REQUIREMENT: Gather every line of the entries that includes the word "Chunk".
--- DATA FOR THE TASK ---
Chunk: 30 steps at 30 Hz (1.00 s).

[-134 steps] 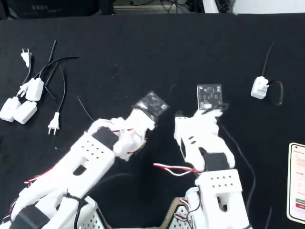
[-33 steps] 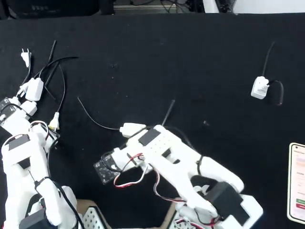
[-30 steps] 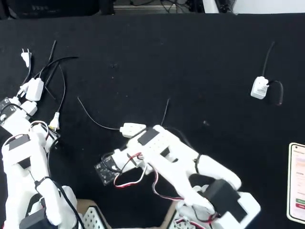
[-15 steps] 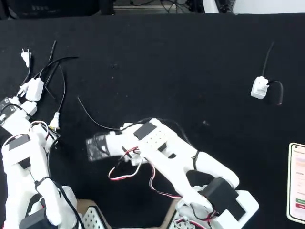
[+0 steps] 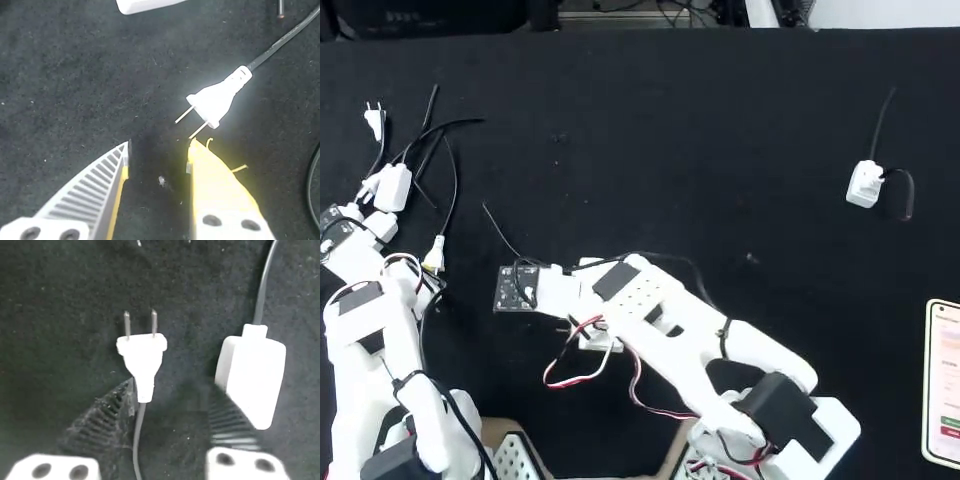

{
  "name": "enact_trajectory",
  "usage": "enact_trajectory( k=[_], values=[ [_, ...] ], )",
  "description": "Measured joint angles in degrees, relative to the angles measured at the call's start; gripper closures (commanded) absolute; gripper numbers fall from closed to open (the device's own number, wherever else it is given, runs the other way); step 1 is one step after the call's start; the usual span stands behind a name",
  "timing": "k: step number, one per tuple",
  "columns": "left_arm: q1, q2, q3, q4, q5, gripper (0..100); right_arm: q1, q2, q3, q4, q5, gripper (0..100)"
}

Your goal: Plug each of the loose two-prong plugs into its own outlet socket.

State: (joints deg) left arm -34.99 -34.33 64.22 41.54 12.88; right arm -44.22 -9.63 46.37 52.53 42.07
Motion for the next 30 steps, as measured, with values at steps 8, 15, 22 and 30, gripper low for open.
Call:
enact_trajectory(
  k=[8, 15, 22, 30],
  values=[
    [0.0, 0.0, 0.0, 0.0, 0.0, 81, -4.0, 0.0, 0.0, -0.9, 0.0, 75.4],
    [0.1, 0.0, 0.0, 0.0, 0.0, 81, -4.7, 0.4, 0.6, -1.2, 0.0, 75.4],
    [0.1, 0.0, 0.0, 0.0, 0.0, 81, -4.7, 5.6, 1.1, -4.3, -2.7, 75.6],
    [0.1, 0.0, 0.0, 0.0, 0.0, 81, -4.8, 5.6, 0.2, -5.2, -3.6, 96.8]
  ],
)
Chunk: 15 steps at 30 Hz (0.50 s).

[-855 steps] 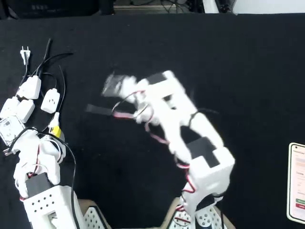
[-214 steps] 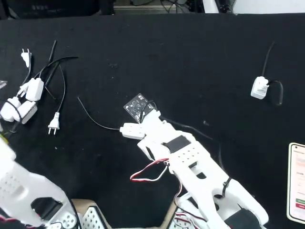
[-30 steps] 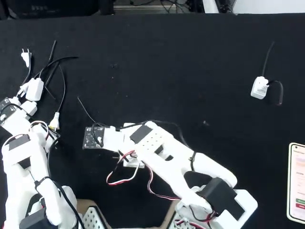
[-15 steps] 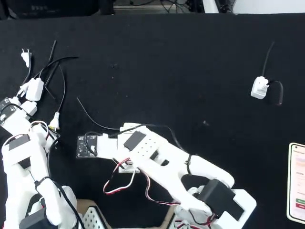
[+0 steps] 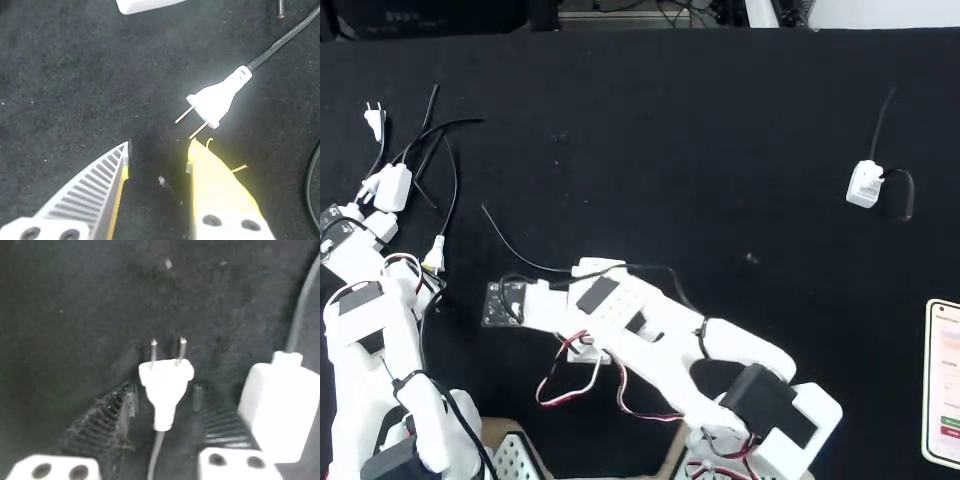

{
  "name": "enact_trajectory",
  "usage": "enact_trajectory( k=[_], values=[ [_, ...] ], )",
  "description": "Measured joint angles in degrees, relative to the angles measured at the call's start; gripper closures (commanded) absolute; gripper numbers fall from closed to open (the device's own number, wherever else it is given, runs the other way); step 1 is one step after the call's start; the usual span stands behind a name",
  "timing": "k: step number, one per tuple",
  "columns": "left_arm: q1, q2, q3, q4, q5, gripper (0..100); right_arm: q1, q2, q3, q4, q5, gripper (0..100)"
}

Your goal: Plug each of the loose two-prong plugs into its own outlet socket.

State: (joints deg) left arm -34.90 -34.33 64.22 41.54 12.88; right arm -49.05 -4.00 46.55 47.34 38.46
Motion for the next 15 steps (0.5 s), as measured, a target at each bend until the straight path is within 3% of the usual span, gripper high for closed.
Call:
enact_trajectory(
  k=[7, 15],
  values=[
    [0.0, 0.0, 0.0, 0.0, 0.0, 81, 0.9, -4.1, -0.1, 1.3, -0.2, 98.8],
    [2.2, 0.0, 0.0, 0.2, 0.0, 81, 5.2, -27.3, 8.0, 3.7, -0.4, 98.8]
  ],
)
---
WORKED SOLUTION:
Chunk: 30 steps at 30 Hz (1.00 s).
Chunk: 15 steps at 30 Hz (0.50 s).

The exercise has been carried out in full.